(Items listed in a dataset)
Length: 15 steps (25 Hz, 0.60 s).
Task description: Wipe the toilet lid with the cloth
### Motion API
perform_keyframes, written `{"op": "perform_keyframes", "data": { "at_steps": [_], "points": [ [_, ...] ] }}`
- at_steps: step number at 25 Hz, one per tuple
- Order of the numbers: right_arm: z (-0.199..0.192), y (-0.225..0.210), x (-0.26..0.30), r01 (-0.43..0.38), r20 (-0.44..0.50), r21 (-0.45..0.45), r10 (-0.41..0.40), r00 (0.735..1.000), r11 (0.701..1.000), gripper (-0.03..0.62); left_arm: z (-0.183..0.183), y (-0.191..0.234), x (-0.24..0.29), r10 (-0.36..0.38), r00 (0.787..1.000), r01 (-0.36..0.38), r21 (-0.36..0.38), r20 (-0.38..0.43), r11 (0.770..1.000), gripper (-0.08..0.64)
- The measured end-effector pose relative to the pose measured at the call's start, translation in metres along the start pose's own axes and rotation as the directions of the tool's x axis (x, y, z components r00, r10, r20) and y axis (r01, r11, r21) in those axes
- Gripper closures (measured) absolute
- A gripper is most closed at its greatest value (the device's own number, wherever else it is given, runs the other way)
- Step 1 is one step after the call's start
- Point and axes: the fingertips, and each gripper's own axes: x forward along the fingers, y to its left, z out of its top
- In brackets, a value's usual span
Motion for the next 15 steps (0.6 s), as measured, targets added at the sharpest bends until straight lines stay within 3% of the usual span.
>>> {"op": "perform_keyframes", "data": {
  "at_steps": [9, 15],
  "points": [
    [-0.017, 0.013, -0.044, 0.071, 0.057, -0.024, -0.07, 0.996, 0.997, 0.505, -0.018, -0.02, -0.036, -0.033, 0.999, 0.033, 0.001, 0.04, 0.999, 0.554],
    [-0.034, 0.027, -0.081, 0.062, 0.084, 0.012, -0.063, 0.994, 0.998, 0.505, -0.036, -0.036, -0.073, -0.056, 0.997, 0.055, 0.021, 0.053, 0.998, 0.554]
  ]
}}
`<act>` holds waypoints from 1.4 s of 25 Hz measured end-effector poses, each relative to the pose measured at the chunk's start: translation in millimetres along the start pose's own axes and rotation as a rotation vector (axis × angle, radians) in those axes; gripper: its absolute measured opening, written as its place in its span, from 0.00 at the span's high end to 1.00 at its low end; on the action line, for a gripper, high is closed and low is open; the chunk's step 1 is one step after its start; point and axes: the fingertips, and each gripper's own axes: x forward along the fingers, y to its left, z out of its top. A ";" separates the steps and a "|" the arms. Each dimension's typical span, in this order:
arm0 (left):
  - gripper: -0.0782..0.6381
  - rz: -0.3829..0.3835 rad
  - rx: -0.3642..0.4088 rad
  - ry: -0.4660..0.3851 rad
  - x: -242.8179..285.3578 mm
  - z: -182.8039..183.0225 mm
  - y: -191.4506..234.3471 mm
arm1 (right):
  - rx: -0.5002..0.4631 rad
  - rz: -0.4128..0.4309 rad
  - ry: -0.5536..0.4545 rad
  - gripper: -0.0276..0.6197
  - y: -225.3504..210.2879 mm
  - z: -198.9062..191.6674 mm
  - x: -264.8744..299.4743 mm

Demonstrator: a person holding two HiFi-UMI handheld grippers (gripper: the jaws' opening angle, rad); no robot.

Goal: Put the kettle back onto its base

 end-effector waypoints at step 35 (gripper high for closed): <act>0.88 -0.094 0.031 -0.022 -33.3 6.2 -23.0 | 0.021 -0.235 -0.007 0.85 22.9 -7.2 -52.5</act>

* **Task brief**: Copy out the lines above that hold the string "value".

* **Answer section**:
- A gripper is most closed at its greatest value (the device's own number, wherever else it is given, runs the other way)
- In brackets, a value's usual span

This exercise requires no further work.